The EU has a target of cutting greenhouse gas emissions by 20 per cent on 1990 levels by 2020. However, it has repeatedly said that it will increase the target to 30 per cent if a sufficiently ambitious international deal is agreed at Copenhagen.
The EU has not set out the precise conditions under which it will judge any deal a success and upgrade its own targets, but observers predict that it will come under intense pressure to shift its position over the next fortnight and several experts are predicting the 30 per cent target could be adopted at a meeting of EU leaders later this week.
"There's very little doubt in my mind that the EU will move to 30 per cent," said Craig Bennett of the Corporate Leaders Group on Climate Change. "I'd expect the EU Council meeting later this week to tell negotiators at Copenhagen that they can agree to a 30 per cent target if a handful of conditions are met."
Failure to table the more ambitious target could see the EU compromise its position as a leader on climate change policy, according to Damian Ryan, senior policy analyst at the Climate Group. "The 20 per cent target is below the minimum 25 per cent target called for by scientists," he observed. "Now more and more of the developing countries are announcing emission targets, the EU will come under huge pressure to go to at least 25 per cent and ideally 30 per cent. "
Any upgrade of emissions targets would have huge implications for both the EU and the UK's low-carbon transition plans – a fact being largely ignored by businesses and civil servants, according to Bruce Duguid, head of investor engagement at the Carbon Trust. "If there is a deal, the UK's 2020 emission target would have to change from 34 per cent cuts to 42 per cent cuts," he observed. "That would mean a sea change in what we are doing with renewables.
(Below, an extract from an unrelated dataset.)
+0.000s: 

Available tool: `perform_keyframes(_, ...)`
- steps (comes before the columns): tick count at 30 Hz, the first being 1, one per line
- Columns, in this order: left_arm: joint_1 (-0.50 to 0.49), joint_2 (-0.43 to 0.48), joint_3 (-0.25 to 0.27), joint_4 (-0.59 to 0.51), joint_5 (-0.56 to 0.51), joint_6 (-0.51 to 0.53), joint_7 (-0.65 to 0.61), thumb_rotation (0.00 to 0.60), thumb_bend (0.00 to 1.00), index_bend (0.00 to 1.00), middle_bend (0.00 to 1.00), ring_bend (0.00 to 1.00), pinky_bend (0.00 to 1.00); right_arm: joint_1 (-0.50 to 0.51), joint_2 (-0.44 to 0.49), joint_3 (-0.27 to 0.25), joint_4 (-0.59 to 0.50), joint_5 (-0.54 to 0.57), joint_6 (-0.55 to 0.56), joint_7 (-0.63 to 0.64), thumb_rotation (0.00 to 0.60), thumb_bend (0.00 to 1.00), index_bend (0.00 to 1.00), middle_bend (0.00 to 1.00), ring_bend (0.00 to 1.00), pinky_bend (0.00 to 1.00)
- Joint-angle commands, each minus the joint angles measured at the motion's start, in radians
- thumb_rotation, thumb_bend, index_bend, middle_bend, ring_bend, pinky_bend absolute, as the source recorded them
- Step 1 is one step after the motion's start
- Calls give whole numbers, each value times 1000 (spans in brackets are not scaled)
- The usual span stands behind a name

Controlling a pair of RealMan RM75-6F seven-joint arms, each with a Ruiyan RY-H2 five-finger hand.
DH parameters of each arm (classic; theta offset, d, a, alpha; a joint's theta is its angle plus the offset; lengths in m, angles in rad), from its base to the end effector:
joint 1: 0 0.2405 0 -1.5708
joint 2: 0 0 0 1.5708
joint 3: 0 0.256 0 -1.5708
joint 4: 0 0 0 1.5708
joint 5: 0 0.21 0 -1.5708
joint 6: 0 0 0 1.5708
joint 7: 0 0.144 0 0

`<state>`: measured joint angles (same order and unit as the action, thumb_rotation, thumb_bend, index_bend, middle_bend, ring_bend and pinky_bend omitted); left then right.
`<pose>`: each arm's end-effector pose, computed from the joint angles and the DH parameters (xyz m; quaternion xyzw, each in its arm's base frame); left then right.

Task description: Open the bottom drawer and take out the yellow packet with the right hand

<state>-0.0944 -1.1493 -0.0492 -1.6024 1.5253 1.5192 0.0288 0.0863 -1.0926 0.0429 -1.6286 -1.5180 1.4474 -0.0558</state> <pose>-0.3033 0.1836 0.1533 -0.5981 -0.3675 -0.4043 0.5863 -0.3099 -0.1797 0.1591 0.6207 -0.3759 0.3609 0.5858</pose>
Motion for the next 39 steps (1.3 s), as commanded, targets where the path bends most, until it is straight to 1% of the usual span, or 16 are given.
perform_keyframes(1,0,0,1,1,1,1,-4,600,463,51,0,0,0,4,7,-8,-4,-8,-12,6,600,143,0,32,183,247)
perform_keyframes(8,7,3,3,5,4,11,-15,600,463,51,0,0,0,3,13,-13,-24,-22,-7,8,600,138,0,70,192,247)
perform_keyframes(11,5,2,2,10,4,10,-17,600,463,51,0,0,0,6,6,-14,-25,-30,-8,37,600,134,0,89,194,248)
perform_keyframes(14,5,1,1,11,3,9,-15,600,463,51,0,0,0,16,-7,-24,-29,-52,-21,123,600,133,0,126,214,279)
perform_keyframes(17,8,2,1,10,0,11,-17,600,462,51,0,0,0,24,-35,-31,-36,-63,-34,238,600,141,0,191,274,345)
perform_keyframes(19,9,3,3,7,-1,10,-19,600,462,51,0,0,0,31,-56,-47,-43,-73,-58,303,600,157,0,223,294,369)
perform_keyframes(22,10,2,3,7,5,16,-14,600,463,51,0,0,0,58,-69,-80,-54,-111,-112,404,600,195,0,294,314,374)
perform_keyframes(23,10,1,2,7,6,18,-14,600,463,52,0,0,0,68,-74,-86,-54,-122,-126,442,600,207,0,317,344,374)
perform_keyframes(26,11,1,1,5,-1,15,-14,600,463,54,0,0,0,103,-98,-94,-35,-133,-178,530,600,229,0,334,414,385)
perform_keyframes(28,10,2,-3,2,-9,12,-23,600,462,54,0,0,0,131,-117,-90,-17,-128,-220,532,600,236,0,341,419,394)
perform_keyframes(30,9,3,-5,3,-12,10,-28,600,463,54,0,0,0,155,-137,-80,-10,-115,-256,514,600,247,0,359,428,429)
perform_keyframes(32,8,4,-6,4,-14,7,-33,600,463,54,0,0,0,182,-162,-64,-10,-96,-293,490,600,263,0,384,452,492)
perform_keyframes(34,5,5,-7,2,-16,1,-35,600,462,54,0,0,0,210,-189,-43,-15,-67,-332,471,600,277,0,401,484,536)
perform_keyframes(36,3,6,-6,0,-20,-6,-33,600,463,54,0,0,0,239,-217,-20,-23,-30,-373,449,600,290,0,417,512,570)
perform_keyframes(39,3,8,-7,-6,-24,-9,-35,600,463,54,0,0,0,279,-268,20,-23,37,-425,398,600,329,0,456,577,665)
The transition plan already requires about 33GW of energy to come from offshore wind by 2020, which translates as two new turbines a day."
Bennett agreed that businesses and governments were largely unaware of the extent to which more ambitious targets would have to translate into an acceleration, and in many cases a rewriting of low-carbon plans and policies.
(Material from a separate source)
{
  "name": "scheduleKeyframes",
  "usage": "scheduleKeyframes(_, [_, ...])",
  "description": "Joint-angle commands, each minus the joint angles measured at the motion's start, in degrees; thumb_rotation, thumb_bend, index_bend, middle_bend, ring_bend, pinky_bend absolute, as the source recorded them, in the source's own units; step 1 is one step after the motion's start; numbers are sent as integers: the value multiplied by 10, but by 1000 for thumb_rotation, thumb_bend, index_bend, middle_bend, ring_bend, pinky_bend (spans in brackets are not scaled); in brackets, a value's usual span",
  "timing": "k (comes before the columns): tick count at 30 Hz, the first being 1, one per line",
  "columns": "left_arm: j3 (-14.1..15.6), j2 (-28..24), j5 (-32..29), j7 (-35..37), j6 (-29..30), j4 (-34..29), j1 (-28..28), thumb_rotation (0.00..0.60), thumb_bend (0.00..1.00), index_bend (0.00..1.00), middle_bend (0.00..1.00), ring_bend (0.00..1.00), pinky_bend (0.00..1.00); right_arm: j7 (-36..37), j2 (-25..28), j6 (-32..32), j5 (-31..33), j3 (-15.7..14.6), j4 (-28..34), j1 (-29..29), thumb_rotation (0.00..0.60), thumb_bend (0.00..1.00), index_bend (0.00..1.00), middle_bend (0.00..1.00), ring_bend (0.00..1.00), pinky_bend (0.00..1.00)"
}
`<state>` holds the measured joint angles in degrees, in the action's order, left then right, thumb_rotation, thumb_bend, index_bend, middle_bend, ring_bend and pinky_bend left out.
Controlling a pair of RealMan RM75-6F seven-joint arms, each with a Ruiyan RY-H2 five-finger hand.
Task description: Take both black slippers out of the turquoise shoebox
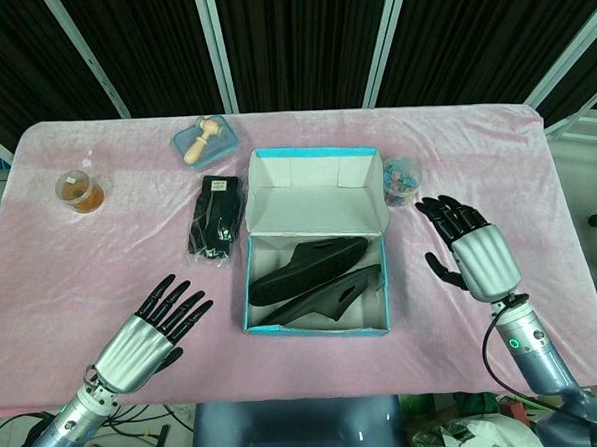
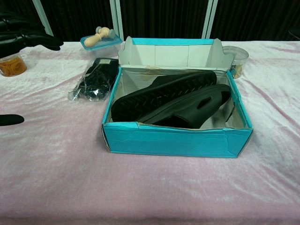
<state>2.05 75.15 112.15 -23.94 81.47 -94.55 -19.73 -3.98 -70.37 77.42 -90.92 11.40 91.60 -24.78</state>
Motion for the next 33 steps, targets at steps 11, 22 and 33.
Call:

"Our members wrote to EU governments a year ago, warning them that they should be planning for a good deal from Copenhagen and a 30 per cent target," he said, adding that there was little evidence such planning had taken place. " If you are going to upgrade the targets, you would need to change the pace at which you roll out new technologies and in some cases you would need to change the strategy altogether."
The business community is similarly underprepared for more ambitious targets, according to Paul Dickinson of the Carbon Disclosure Project, the investor-backed body that lobbies firms to publicly report their carbon emissions. "Our research has shown that while 51 per cent of the Global 500 are reporting emissions targets, only 35 per cent of those targets go beyond 2012," he said, adding that the targets announced by the world's largest 100 firms were on average well short of those recommended by climate scientists.
According to Whitehall insiders, "background work" is being undertaken to assess what the UK would have to do to meet any new 30 per cent target, although a spokeswoman for DECC admitted significantly more planning would be required if the EU agrees to upgrade its targets.
"We have always said that we would like to see the targets increased, but that is dependent on what comes out of Copenhagen," she said. "If we do go to 30 per cent, the next couple of months would be focused on re-analysing the low-carbon plan and looking at how we upgrade our targets."
Experts said that green and progressive businesses would largely support any move to upgrade 2020 targets. "I would applaud the EU if it went for 30 per cent," said Dickinson. "It would make the EU the first to develop an economy that was really fit for 21st century competition."